Antes de que Rebeca alcance a tomar la palabra, se levanta la joven que mantiene una cajita de cartón entre los brazos:
–Lo más horrible que puede haber es que a uno le prohíban llorar. Mi hermano se enoja cuando lloro, dice que lo expongo a que la gente piense que me maltrata o me hace cosas malas... Y sí, me obliga a hacerlas... Todo el tiempo pienso en escaparme de él, pero no puedo. Aquí, en esta caja, siempre traigo mis cositas pensando que voy a necesitarlas cuando me vaya, pero luego, sin darme cuenta, regreso adonde siempre, a lo de siempre. Pero creo que no es justo que ocupe el tiempo de Rebeca. Me voy a callar para que hable.

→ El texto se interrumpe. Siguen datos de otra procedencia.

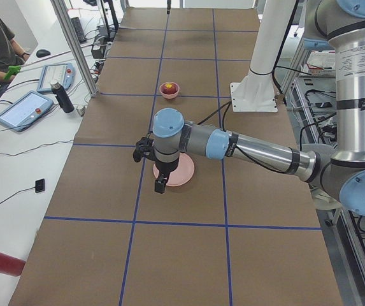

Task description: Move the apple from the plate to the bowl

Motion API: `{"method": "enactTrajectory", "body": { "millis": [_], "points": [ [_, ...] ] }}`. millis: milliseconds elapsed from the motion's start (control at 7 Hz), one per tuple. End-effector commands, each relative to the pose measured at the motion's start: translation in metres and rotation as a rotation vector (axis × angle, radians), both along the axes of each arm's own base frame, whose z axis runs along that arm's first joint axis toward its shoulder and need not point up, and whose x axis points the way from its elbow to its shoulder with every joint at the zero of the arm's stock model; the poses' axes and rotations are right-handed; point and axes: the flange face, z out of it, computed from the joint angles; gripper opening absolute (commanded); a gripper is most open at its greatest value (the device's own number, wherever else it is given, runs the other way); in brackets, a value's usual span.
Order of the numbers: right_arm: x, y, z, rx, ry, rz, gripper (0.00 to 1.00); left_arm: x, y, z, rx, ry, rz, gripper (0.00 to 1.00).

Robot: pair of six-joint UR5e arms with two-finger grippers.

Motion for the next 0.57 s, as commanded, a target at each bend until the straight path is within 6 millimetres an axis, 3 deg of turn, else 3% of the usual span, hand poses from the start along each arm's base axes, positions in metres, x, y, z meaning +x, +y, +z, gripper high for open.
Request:
{"method": "enactTrajectory", "body": {
  "millis": [0, 143, 286, 429],
  "points": [
    [-0.018, -0.012, -0.003, 0.005, 0.017, -0.016, 1.00, 0.001, 0.012, -0.007, -0.002, 0.015, 0.003, 0.98],
    [-0.024, -0.036, 0.000, 0.005, 0.023, -0.022, 1.00, 0.002, 0.010, 0.002, -0.010, 0.015, 0.009, 0.98],
    [-0.027, -0.044, 0.005, -0.007, 0.021, -0.029, 1.00, 0.001, 0.010, 0.008, -0.014, 0.017, 0.015, 0.98],
    [-0.035, -0.043, -0.004, 0.000, -0.003, -0.046, 1.00, 0.002, 0.010, 0.007, -0.014, 0.022, 0.014, 0.98]
  ]
}}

–Pues a ver si puedo –dice Rebeca. –Lo primero que necesito decirles es que no soy Rebeca, sino Claudio. Por eso mi familia... ¿Qué fue eso?
–La campana que tocamos cada que termina una sesión –explica Íñigo. –Tenemos que salir rápido porque nos prestan este auditorio nada más hasta las dos. No olviden que los espero en la sesión del martes.